**ASSIGNED TASK**
Only lines that contain the string "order" should be returned from the material below.

□ □ □ □

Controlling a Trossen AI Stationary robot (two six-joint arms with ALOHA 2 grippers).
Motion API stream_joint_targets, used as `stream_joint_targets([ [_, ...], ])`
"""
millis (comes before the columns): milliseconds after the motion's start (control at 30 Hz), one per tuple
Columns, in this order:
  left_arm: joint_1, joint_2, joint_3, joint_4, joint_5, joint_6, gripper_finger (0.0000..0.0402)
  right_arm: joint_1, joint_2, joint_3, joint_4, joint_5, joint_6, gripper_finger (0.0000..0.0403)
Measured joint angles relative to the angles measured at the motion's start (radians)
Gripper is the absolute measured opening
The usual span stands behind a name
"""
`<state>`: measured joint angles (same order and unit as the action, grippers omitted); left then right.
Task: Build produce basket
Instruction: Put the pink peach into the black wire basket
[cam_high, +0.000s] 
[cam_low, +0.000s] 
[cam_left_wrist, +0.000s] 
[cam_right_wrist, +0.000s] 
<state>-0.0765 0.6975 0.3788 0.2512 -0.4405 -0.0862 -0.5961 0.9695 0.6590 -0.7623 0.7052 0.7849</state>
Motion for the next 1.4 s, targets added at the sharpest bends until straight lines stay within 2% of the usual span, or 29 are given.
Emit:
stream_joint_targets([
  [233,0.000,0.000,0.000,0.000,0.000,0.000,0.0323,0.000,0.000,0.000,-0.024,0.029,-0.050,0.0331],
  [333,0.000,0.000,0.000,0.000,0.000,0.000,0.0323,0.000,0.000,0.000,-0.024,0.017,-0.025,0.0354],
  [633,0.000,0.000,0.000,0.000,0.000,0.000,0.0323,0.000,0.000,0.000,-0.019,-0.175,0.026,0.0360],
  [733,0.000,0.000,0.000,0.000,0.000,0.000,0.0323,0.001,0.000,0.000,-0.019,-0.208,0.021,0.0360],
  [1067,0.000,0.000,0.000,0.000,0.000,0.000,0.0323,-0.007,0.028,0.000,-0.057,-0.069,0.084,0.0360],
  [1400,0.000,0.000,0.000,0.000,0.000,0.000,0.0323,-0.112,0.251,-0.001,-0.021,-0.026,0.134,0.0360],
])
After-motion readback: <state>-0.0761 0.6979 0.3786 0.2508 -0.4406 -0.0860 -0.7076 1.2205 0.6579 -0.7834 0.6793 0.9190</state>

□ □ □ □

**RESULT OF THIS EXERCISE**
Columns, in this order:
`<state>`: measured joint angles (same order and unit as the action, grippers omitted); left then right.

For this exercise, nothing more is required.